Dataset items →
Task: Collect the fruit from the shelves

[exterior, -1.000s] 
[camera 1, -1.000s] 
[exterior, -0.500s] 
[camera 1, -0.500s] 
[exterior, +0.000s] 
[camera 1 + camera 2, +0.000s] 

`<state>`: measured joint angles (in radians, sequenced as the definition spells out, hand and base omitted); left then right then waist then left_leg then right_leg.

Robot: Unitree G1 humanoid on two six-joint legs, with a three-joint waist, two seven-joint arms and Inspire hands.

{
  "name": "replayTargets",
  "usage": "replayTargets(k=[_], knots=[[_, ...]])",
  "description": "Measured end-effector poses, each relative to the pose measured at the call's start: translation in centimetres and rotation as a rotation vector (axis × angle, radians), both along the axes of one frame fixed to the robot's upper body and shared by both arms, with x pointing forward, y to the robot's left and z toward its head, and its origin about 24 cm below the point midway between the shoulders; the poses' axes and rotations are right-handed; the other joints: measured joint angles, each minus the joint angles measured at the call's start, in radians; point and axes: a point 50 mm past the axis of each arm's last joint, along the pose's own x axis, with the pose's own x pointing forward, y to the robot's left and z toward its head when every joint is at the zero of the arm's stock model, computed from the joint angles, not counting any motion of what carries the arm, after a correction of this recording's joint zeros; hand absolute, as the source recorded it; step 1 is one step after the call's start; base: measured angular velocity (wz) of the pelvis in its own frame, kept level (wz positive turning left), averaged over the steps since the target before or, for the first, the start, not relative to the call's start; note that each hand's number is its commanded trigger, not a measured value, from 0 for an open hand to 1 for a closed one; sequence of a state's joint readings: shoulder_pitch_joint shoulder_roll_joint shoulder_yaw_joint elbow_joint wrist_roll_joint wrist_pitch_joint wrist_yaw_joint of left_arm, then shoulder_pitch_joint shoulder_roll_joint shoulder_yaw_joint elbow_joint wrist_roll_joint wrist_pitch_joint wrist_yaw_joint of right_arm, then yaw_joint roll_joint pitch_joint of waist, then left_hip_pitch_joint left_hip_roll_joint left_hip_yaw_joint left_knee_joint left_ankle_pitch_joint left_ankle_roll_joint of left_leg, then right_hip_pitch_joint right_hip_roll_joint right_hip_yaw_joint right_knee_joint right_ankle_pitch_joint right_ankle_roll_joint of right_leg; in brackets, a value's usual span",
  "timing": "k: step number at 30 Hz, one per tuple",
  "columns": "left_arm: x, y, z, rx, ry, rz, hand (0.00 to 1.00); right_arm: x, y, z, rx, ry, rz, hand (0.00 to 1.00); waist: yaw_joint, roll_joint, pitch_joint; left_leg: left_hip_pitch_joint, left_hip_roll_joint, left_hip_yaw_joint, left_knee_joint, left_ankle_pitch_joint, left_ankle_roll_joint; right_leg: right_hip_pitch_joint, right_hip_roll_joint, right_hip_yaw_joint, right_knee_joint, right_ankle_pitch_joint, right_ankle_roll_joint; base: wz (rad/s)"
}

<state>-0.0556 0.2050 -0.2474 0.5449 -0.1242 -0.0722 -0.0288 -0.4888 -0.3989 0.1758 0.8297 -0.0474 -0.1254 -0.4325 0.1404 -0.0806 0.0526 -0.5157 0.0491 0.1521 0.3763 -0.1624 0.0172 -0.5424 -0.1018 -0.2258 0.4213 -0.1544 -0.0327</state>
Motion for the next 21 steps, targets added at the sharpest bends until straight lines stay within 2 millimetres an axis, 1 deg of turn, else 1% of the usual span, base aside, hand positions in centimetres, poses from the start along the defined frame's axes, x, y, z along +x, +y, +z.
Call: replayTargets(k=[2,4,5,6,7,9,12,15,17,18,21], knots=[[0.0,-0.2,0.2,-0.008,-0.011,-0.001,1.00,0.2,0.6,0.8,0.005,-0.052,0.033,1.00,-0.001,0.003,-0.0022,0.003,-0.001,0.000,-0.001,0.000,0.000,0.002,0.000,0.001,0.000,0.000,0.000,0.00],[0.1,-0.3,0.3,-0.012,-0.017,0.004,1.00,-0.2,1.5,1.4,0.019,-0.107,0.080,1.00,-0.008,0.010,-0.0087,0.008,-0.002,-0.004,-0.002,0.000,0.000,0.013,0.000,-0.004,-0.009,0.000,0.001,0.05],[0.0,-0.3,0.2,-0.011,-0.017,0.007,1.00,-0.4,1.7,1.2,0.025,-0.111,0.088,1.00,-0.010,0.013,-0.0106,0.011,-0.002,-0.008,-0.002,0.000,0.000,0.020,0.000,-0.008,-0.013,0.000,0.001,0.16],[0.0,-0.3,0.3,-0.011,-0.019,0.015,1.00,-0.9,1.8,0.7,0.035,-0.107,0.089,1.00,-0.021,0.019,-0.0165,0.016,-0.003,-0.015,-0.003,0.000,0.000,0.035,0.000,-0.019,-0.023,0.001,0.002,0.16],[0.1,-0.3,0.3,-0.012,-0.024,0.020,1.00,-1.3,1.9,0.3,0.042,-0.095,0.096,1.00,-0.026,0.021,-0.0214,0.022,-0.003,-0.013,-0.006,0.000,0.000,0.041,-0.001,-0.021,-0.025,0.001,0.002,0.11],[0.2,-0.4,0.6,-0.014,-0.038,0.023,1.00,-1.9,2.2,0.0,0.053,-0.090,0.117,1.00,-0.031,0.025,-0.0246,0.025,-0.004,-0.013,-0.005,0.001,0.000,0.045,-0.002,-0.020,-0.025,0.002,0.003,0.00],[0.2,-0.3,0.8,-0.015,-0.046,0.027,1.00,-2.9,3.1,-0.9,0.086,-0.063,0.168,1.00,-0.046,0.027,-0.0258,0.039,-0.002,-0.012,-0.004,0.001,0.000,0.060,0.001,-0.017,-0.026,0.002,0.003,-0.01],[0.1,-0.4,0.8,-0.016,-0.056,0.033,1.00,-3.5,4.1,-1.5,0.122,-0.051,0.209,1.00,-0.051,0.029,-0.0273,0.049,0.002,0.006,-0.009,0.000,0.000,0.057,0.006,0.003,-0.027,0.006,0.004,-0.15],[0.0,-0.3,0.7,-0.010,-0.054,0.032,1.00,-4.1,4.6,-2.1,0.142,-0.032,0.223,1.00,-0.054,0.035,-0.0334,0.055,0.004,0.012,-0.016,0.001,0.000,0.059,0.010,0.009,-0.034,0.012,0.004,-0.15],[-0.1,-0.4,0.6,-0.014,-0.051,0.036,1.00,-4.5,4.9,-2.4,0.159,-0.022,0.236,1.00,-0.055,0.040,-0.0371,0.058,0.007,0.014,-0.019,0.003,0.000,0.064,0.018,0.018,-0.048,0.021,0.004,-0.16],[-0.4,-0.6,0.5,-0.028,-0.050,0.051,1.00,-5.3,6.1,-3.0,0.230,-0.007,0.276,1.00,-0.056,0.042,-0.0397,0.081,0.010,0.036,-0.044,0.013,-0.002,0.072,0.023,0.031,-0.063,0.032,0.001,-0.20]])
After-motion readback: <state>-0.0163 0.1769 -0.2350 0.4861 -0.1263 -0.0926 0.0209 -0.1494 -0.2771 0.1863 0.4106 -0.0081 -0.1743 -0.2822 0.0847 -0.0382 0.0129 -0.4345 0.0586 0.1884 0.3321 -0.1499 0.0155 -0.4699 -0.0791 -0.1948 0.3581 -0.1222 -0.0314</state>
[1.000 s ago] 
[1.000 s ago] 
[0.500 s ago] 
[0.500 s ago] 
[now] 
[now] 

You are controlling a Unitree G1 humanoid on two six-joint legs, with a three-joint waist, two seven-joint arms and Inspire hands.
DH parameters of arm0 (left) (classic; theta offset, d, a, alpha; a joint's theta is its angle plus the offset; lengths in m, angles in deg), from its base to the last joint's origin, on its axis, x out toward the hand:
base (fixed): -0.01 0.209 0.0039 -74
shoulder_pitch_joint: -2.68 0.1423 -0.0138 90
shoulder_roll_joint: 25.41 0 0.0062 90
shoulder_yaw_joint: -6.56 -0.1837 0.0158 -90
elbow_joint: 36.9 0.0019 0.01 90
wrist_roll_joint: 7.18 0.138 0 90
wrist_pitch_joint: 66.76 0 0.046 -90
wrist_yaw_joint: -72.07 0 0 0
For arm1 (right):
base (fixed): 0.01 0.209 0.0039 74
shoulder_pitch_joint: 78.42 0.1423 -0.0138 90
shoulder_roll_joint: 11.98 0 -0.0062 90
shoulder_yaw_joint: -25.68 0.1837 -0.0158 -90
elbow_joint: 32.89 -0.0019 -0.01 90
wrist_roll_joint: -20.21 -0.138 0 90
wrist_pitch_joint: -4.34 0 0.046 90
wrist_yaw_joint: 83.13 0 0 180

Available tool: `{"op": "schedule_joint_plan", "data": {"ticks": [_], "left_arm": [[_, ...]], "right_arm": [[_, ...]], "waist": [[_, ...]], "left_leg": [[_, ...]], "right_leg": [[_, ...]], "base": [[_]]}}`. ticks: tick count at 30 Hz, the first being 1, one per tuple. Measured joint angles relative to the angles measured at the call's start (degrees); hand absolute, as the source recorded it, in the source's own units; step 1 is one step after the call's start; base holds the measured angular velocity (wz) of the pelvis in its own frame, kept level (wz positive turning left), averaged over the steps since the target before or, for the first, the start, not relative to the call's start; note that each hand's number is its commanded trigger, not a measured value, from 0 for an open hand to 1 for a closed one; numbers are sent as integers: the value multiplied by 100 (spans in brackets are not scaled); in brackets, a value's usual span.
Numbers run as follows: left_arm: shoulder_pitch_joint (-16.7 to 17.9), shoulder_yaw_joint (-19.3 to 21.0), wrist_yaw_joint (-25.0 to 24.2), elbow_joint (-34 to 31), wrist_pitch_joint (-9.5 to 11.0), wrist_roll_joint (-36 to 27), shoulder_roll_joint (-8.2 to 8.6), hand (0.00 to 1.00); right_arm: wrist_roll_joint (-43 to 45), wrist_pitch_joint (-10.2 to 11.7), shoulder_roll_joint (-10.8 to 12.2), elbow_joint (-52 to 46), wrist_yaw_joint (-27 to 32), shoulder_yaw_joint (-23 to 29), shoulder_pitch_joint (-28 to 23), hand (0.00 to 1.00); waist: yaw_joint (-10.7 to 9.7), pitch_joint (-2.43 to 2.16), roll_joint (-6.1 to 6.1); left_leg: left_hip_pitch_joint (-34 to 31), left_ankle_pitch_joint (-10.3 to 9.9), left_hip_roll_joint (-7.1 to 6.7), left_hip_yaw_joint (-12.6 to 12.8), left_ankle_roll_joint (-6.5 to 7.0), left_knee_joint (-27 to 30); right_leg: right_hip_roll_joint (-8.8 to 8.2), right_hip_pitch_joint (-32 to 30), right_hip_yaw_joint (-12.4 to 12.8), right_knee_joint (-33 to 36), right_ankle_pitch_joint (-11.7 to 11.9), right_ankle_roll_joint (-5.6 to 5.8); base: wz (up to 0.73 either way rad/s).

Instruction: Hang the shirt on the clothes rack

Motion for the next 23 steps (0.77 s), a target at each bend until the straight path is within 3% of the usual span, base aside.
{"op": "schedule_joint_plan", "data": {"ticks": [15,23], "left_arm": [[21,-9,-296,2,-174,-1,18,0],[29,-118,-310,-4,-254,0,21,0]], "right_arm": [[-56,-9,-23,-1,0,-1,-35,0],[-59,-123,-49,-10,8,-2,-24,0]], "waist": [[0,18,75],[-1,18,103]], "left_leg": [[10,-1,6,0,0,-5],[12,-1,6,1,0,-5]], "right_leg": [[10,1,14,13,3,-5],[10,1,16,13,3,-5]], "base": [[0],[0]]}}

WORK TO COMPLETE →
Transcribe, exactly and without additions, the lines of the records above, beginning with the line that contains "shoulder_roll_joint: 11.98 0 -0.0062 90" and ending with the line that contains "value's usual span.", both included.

THE ANSWER →
shoulder_roll_joint: 11.98 0 -0.0062 90
shoulder_yaw_joint: -25.68 0.1837 -0.0158 -90
elbow_joint: 32.89 -0.0019 -0.01 90
wrist_roll_joint: -20.21 -0.138 0 90
wrist_pitch_joint: -4.34 0 0.046 90
wrist_yaw_joint: 83.13 0 0 180

Available tool: `{"op": "schedule_joint_plan", "data": {"ticks": [_], "left_arm": [[_, ...]], "right_arm": [[_, ...]], "waist": [[_, ...]], "left_leg": [[_, ...]], "right_leg": [[_, ...]], "base": [[_]]}}`. ticks: tick count at 30 Hz, the first being 1, one per tuple. Measured joint angles relative to the angles measured at the call's start (degrees); hand absolute, as the source recorded it, in the source's own units; step 1 is one step after the call's start; base holds the measured angular velocity (wz) of the pelvis in its own frame, kept level (wz positive turning left), averaged over the steps since the target before or, for the first, the start, not relative to the call's start; note that each hand's number is its commanded trigger, not a measured value, from 0 for an open hand to 1 for a closed one; numbers are sent as integers: the value multiplied by 100 (spans in brackets are not scaled); in brackets, a value's usual span.

No part of the answer remains open.